Ice-binding proteins (IBP) are expressed in a variety of organisms living in cold environments to help them survive sub-zero temperatures and freeze injuries. Their abilities to affect ice growth and to inhibit ice recrystallization at micromolar concentrations may be exploited in a variety of fields ranging from material sciences to medicine, agriculture and the food industry. In particular, inhibition of ice recrystallization improves the texture and elongates the shelf life of frozen food. Although some IBPs are already authorized by the FDA as food additives, they have only been added to few ice creams and ice pops. The potential of IBPs in the frozen food industry is far from being realized as more and more IBPs are being discovered and characterized, differing dramatically in structure and specific activities. We conducted a systematic study of the ability of various IBPs to shape ice crystals in distinguishable forms, characteristic of the particular protein type.
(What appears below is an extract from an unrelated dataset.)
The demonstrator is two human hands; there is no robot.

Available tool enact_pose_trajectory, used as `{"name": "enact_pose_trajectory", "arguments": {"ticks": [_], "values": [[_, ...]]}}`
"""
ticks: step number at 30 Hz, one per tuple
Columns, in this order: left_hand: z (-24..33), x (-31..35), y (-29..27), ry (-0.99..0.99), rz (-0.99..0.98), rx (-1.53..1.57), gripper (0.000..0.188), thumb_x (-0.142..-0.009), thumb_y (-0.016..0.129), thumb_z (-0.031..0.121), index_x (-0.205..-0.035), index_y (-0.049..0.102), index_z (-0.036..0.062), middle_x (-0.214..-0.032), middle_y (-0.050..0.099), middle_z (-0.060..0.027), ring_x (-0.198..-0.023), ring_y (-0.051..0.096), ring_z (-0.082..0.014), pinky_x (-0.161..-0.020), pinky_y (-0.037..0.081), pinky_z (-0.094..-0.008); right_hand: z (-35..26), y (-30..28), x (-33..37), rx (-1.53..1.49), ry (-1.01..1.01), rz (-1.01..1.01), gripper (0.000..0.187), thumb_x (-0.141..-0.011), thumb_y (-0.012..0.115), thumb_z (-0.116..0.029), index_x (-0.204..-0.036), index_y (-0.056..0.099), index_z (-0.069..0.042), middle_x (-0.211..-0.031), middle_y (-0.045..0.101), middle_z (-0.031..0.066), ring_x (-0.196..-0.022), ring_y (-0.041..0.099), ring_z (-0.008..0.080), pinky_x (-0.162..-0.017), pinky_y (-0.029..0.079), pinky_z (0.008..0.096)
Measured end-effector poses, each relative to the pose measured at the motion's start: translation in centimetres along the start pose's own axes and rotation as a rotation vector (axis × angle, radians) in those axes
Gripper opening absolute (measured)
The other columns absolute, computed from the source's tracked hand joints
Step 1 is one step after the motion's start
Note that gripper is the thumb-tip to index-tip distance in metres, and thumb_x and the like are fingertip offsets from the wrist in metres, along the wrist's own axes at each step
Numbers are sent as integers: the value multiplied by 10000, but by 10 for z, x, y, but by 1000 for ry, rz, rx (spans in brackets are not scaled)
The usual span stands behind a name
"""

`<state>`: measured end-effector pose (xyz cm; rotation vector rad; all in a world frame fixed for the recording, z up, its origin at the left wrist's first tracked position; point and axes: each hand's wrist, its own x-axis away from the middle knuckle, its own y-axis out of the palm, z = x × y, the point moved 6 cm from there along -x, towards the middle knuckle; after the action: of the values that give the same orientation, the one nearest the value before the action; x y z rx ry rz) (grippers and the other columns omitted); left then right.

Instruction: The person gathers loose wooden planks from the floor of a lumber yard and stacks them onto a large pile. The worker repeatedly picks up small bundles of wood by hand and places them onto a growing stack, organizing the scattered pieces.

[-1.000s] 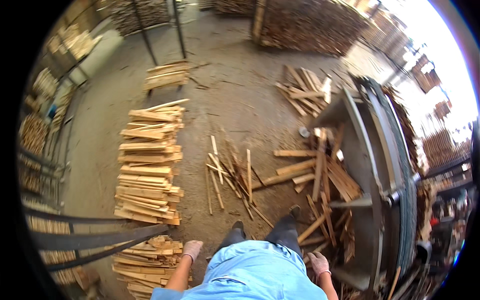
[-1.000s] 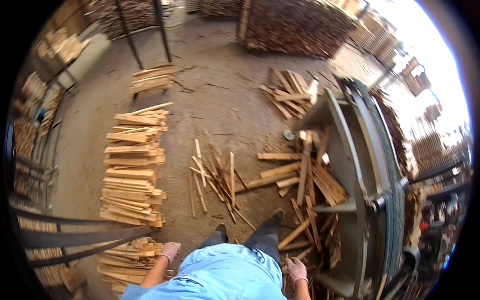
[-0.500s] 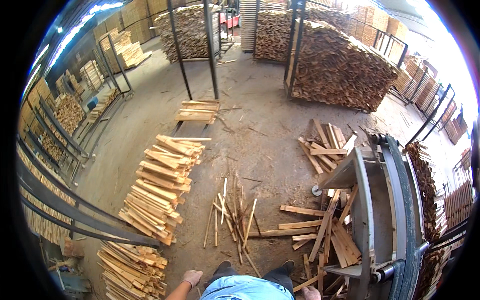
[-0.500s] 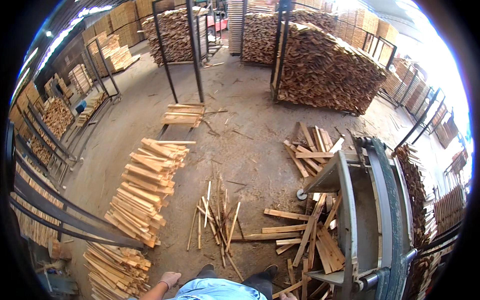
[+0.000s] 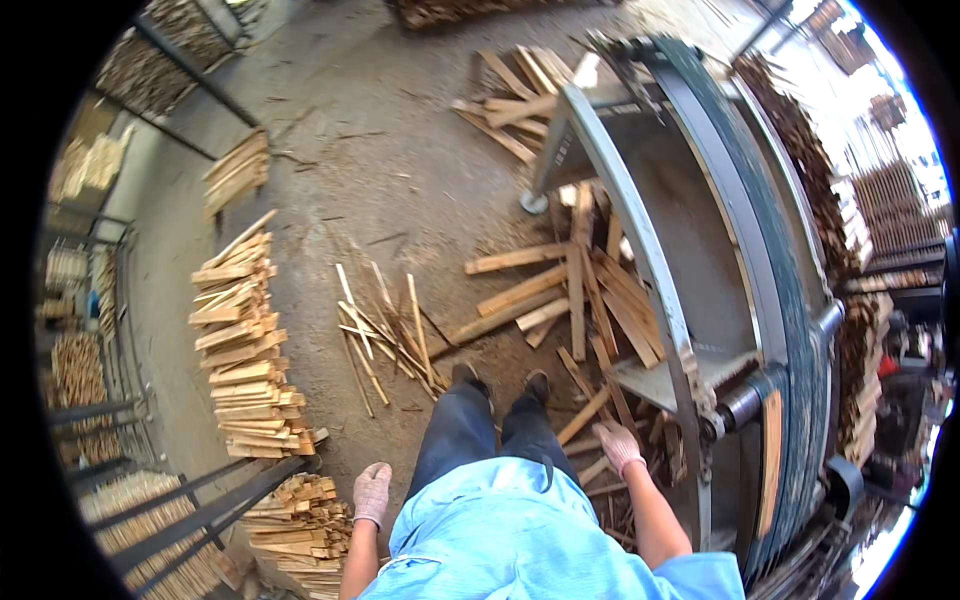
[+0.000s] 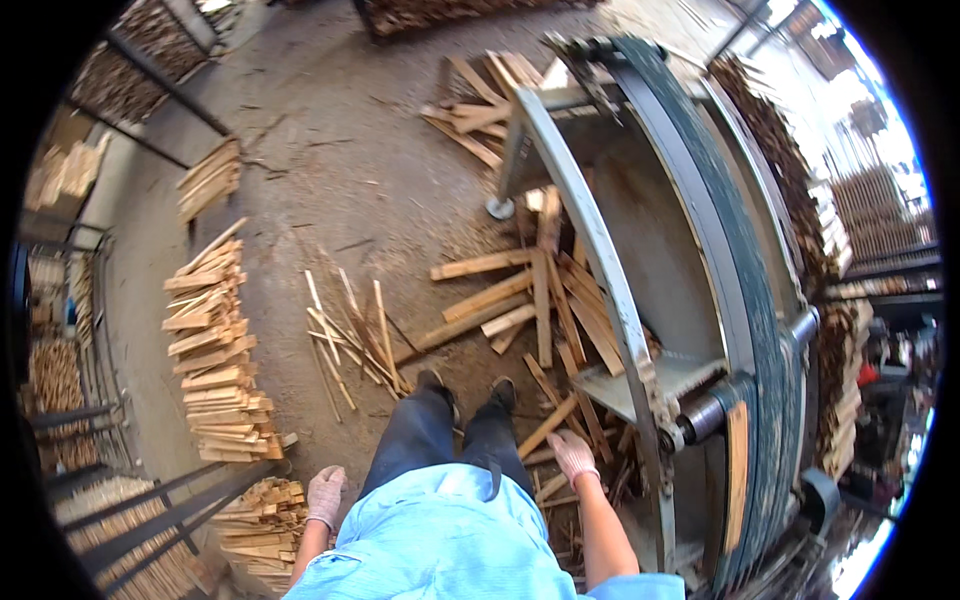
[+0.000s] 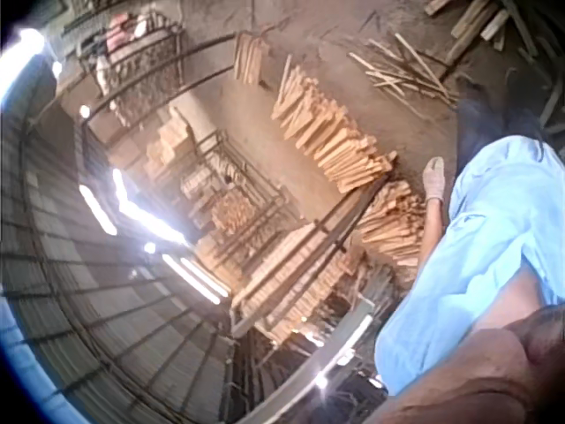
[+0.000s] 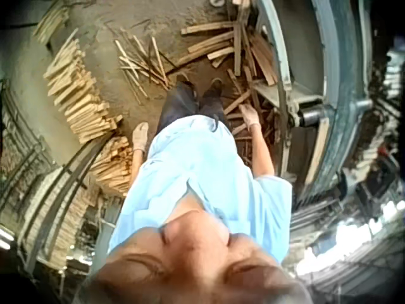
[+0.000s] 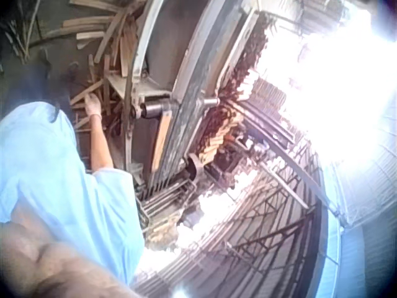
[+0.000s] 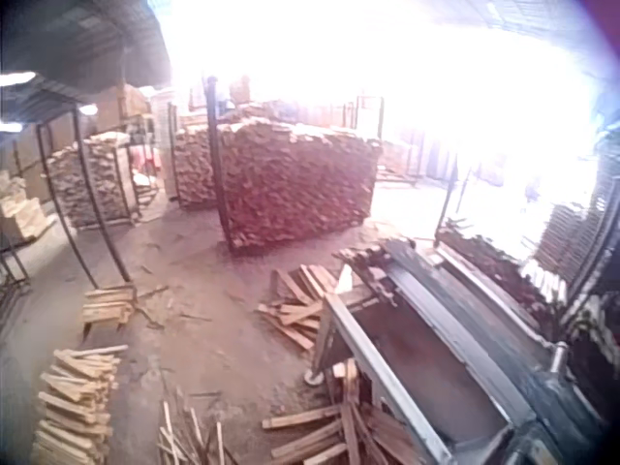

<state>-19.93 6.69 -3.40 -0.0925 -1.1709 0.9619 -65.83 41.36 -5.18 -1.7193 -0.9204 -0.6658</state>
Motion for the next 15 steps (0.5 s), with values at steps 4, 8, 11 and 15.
{"name": "enact_pose_trajectory", "arguments": {"ticks": [4,8,11,15], "values": [[31,-31,18,-149,-136,71,442,-975,676,274,-1255,661,-67,-1115,760,-152,-1019,709,-241,-917,541,-344,-30,-1,-8,-75,61,25,469,-972,551,-439,-1196,705,-57,-1206,707,197,-1174,641,384,-1006,484,428],[116,-73,37,113,-173,-227,470,-973,673,267,-1292,640,-76,-1203,732,-166,-1062,697,-269,-960,523,-365,-46,6,-14,-144,96,23,529,-961,584,-466,-1293,648,-60,-1234,689,242,-1206,620,417,-1015,483,453],[138,-100,56,20,-186,-111,484,-979,666,248,-1336,617,-74,-1276,697,-179,-1111,679,-249,-966,521,-344,-36,17,-36,-97,237,-49,547,-947,602,-485,-1289,645,-60,-1212,691,258,-1185,628,430,-1004,488,466],[128,-94,98,-102,-259,19,397,-993,658,231,-1288,658,-34,-1095,730,-108,-916,693,-175,-832,551,-297,-30,25,-103,82,121,-43,603,-937,616,-510,-1350,591,-72,-1181,694,270,-1160,637,444,-985,498,484]]}}
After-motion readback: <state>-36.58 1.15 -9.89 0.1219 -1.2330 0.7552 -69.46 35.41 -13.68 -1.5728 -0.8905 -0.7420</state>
We found that while IBPs with moderate thermal hysteresis activity induce hexagonal bipyramid shapes during growth, hyperactive IBPs, which are over one hundred fold more active than the moderate IBPs, induce faceted crystal shapes during melting. We suggest that these melting shapes result from affinity of the hyperactive IBPs for the basal plane of ice. Our results demonstrate a simple and useful tool for characterization of the influence of IBPs on ice crystals, a far less time consuming method as compared to measuring thermal hysteresis or ice recrystallization inhibition. In addition, we have shown a clear difference in the ice shaping mechanisms of moderate and hyperactive IBPs. Understanding the differences between the activities of the various IBPs is important not only for unraveling the mechanism of their function but also for the proper selection of a particular IBP for a particular task.